I'm unsure we want requirements related to offending people. It is hard
to know what would be a major offense in one culture but no big deal in
another. I think you're right that _intent_ is the key here, since
something neutral in one culture may be offensive in another. Hmm...
How about this: Instead of restricting offensive material we just
require it to be correctly labelled. I.e., 'contains some nudity',
'contains nazi symbolism', 'contains widespread profanity', etc.
This way, censorship is between the collection creator and users, not
the responsibility of the overall clipart project. Further, it is
synergistic with our metadata/indexing approach by generating additional
information for searching/filtering on. And it can be much more finely
grained than traditional rating systems - i.e., someone may find
violence and blood offensive, but nudity perfectly okay.
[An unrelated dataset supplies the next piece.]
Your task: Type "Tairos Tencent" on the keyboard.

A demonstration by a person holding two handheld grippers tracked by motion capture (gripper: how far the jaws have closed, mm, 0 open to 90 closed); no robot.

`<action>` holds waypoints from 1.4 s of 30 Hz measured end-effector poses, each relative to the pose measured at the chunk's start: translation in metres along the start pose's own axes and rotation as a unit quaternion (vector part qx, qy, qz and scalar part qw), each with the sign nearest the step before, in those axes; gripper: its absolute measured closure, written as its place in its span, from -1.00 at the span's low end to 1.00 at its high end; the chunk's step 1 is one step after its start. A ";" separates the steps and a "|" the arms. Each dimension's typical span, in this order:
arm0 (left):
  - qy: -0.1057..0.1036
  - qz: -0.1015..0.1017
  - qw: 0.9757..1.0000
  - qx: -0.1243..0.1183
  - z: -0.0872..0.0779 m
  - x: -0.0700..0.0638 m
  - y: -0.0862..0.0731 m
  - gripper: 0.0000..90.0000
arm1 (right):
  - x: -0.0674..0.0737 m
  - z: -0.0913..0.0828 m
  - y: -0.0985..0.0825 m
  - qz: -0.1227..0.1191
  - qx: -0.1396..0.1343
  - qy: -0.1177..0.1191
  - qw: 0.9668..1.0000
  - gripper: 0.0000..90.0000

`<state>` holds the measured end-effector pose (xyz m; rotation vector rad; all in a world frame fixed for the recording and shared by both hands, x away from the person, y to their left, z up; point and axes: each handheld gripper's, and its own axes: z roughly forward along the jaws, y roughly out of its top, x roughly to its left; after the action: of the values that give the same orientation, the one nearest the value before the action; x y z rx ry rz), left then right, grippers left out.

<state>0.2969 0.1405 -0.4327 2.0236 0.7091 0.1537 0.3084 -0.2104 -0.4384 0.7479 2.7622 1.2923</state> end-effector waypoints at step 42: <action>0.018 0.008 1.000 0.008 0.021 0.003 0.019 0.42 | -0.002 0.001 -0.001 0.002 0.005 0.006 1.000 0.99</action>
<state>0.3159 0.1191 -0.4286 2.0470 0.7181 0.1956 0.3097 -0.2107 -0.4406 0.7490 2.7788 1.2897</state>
> 2) How do we police works that are in the repository? Do we need a
> group that is in charge of this? What mechanisms are required to be
> built in for this to occur? Is being able to roll back malicious
> changes enough? Do we have a different set of what appears on the
> webpage that what we expect distributions to ship? Do graphics need
> ratings?
I really advocate self-policing approaches, sort of like the wiki model,
where the contributors are also the editors. Essentially, the
philosophy is to give the users the tools and powers to manage and
handle control of their community.
There are two methods for doing this: Positive control (indexing) and
negative control (censorship). The former is akin to the wiki approach;
anyone can create an article of any sort, but only if the item is
included on an index page (which by definition is highly reviewed by
others) will it be directly accessible. CPAN uses a similar approach -
anyone can submit Perl modules but they'll only be included in the index
if they're Good Enough. Negative control is a filtering approach that
excludes items that fail to meet certain conditions; Wikipedia includes
provisions for admins to permanently delete abusive data as identified
by editors; Slashdot's comment scoring/labeling system doesn't destroy
anything, but poor quality items simply drop through the floor by
getting low scores. Freshmeat uses a labeling system, plus admins to
review each submission to keep out the crap.
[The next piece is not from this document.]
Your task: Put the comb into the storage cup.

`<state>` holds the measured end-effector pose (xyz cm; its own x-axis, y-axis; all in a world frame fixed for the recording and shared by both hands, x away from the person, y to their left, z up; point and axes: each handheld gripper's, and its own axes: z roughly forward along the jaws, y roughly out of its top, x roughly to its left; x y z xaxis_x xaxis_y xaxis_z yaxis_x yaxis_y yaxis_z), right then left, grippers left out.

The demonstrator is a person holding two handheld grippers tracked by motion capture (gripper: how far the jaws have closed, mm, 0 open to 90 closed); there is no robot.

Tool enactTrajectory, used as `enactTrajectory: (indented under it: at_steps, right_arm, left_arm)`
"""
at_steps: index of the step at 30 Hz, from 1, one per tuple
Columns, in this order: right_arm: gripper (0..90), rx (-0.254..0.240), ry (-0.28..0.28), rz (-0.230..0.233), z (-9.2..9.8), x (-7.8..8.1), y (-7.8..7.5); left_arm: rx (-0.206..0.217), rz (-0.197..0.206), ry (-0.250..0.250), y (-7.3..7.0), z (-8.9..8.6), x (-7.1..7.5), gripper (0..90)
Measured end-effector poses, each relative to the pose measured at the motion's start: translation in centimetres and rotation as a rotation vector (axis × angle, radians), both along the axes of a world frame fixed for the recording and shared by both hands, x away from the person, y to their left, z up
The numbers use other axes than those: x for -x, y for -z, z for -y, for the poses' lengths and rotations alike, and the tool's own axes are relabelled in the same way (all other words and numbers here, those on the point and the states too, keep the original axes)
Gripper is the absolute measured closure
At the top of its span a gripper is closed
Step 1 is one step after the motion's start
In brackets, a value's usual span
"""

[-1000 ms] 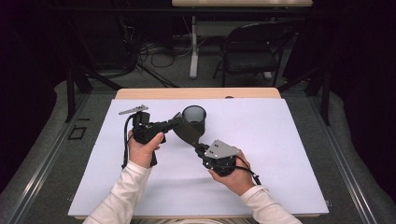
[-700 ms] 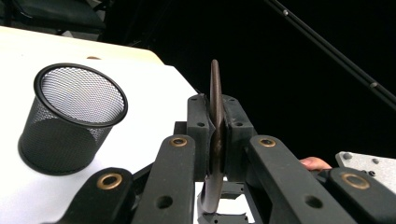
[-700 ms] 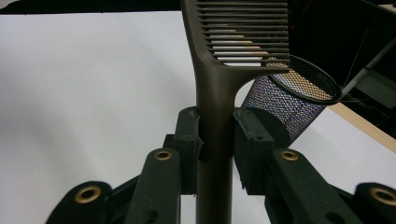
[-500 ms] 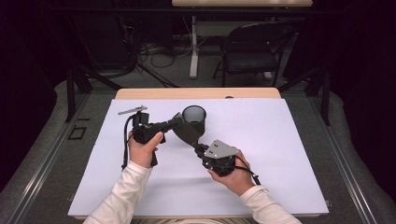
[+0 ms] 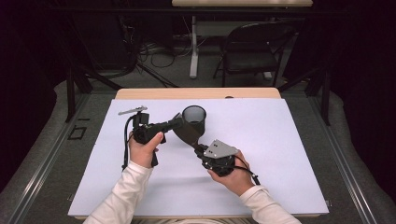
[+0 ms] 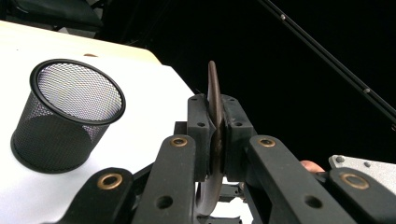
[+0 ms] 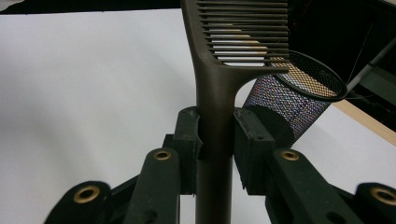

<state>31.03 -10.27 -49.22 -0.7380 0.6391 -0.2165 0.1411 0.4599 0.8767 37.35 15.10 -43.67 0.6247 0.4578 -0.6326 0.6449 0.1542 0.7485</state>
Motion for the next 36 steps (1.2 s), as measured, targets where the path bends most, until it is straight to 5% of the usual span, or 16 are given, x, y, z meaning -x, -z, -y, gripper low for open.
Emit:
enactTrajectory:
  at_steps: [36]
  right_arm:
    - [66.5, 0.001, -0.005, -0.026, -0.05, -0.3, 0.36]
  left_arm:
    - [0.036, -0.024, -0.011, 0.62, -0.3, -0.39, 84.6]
It's interesting to note that some systems have user-indexing with
admin-censorship, whereas others have admin-indexing with
user-censorship. It seems like it should be possible to take one of the
user-indexing schemes and couple it with one of the user-censorship
schemes to get a pretty much admin-less system. And probably it would
be wise to limit this participation to 'core-group' such as by requiring
that only people who have contributed acceptable items be allowed to
create indexes or check/assign labels.
Allowing contributors to set up indexes (ala CPAN or Wikipedia) gives
the means of identifying quality from crap in a distributed fashion.
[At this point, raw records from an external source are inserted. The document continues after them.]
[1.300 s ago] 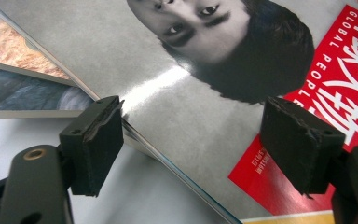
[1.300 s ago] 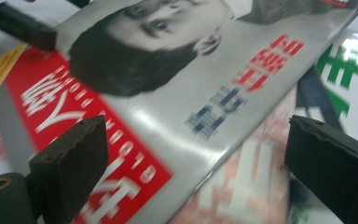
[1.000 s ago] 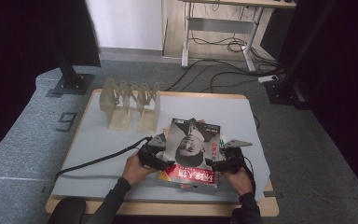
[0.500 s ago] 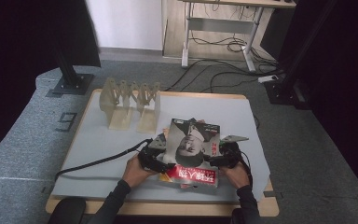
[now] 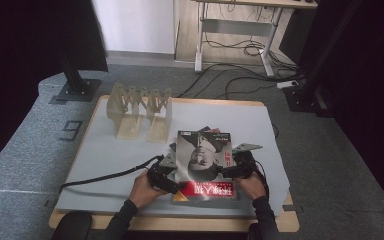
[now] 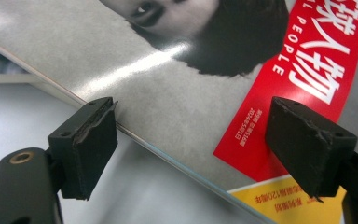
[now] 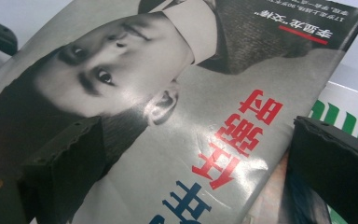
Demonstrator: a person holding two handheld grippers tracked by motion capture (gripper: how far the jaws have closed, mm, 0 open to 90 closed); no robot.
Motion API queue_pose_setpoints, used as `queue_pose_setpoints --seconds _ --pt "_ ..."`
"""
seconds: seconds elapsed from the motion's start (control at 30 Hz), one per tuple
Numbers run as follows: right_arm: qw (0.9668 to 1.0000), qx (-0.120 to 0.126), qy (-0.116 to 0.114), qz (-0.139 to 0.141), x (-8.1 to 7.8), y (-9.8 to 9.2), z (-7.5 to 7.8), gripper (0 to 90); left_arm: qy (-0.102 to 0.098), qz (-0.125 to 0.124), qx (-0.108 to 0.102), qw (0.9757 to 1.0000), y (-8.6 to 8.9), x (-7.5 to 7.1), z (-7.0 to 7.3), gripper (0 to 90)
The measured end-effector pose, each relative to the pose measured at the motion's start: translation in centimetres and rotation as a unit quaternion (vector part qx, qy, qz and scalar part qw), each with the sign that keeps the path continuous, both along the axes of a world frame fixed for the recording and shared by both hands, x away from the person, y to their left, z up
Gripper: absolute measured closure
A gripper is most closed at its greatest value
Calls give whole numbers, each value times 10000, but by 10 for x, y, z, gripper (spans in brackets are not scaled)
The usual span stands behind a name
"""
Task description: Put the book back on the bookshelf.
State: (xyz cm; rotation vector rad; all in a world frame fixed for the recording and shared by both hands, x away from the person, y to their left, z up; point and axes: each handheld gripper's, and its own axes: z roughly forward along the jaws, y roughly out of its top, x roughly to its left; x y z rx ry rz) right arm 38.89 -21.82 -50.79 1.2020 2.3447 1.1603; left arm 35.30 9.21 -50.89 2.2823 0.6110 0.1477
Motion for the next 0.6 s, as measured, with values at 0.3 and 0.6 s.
queue_pose_setpoints --seconds 0.3,0.6 --pt "9999 -160 -20 -27 3 5 1 30 123 -154 -113 9997 -1 -14 -1 190" --pt "9997 -239 -44 -49 6 9 2 22 356 -322 -313 9984 -3 -23 -2 199"
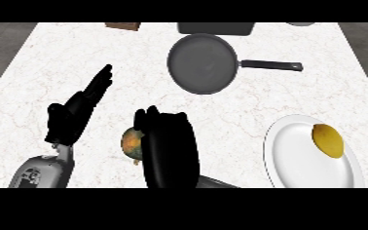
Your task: Pick the squash from the plate and place it in the pan
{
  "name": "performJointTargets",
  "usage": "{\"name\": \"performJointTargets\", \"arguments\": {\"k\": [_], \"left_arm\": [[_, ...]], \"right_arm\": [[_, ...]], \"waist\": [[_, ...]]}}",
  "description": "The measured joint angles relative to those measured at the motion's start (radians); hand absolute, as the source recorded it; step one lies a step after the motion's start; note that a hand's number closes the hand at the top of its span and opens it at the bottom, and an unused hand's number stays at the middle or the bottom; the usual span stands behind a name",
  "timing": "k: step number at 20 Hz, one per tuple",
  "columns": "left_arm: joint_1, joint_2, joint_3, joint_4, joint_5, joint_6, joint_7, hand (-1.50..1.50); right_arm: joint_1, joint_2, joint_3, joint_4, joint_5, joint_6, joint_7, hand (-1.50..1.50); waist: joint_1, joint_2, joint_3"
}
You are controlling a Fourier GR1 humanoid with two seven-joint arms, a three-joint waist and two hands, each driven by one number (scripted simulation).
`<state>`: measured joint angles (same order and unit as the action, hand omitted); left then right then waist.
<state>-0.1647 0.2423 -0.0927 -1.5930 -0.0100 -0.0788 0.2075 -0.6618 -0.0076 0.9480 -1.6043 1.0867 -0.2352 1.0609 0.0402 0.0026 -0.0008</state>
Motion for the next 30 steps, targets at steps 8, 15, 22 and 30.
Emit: {"name": "performJointTargets", "arguments": {"k": [8, 15, 22, 30], "left_arm": [[-0.010, -0.006, 0.010, 0.010, -0.007, -0.005, -0.002, 0.00], [-0.011, -0.005, 0.024, 0.004, -0.005, -0.017, 0.000, 0.00], [0.007, -0.024, 0.010, -0.012, -0.025, -0.014, -0.001, 0.00], [-0.026, -0.047, 0.003, 0.007, -0.040, -0.015, 0.002, 0.00]], "right_arm": [[-0.103, 0.004, -0.113, 0.288, -0.104, -0.229, -0.097, 1.50], [-0.213, 0.002, -0.274, 0.620, -0.171, -0.390, -0.278, 1.50], [-0.298, 0.006, -0.412, 0.923, -0.297, -0.526, -0.540, 1.50], [-0.392, 0.003, -0.518, 1.165, -0.434, -0.599, -0.771, 1.50]], "waist": [[-0.009, 0.003, 0.000], [-0.009, 0.007, 0.001], [-0.003, 0.009, 0.001], [0.011, 0.016, 0.002]]}}
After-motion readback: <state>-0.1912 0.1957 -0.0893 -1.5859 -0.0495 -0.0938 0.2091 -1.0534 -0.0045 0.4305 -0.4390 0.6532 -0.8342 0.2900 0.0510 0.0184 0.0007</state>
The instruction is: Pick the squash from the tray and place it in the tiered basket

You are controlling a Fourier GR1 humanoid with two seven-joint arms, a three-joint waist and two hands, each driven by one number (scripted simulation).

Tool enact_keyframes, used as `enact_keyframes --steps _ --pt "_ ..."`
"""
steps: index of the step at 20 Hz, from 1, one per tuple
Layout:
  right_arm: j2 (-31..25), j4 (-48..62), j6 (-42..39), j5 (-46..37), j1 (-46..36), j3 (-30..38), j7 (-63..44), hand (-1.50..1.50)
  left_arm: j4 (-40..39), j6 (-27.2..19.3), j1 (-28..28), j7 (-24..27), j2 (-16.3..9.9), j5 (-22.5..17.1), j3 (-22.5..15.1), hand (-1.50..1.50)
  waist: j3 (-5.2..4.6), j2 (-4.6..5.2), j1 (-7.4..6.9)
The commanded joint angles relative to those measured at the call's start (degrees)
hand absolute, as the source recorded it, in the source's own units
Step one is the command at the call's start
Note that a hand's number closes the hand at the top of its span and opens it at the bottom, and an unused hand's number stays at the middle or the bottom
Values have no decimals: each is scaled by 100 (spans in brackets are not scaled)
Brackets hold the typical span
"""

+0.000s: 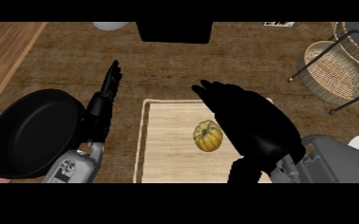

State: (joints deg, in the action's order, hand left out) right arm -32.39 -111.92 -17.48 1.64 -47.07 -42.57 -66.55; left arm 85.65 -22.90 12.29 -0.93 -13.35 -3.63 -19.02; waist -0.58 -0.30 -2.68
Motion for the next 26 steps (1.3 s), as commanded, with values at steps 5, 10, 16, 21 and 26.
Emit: enact_keyframes --steps 5,10,16,21,26 --pt "1269 1290 -397 470 -1318 -648 -1845 -150 45 55 -96 18 18 -5 11 0 18 -27 91" --pt "1504 1948 -307 735 -1572 -918 -1860 -150 -205 94 -89 78 -40 -60 207 0 28 -30 254" --pt "1546 2403 -227 1054 -1810 -1268 -1862 -150 291 102 -209 -161 -163 -109 277 0 41 -78 284" --pt "1715 2911 -305 1227 -2406 -1508 -1863 -150 81 -84 -100 -98 77 92 151 0 36 -58 335" --pt "1656 2853 -248 1263 -2412 -2017 -1862 -150 1 134 -7 -131 -85 -51 358 0 41 -35 371"
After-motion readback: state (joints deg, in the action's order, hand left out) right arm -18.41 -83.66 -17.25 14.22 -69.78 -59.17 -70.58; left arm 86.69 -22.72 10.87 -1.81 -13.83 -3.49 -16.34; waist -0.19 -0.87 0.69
For censoring we could use a labeling approach so that we can leave
policing/filtering to the contributors themselves as well. Keeping
things modularized into collections allows most of the conversation and
collaboration to be done at the small group scale, to avoid the issues
identified in that article.
Finally, I think we need to be careful to Keep It Simple here at the
start. I can imagine some really sophisticated software to implement
the above ideas, but I think it would be a disservice to let the
technology development sidetrack us from actually getting the ball
rolling. So to start with, the simplest approach I can think of would
be to put the collection tarballs on a file server, create indexes to
them via Wiki pages, and inside each tarball include a text file with a
list of labels that apply to it. The indexes can be maintained by
anyone, the label list is maintained by the collection maintainer. When
we surpass 100 collections we will probably want some more sophisticated
software like a search/filter tool, a better upload manager, and a
better way for writing indexes, but those can come later as we need
them and people have time/interest to make them.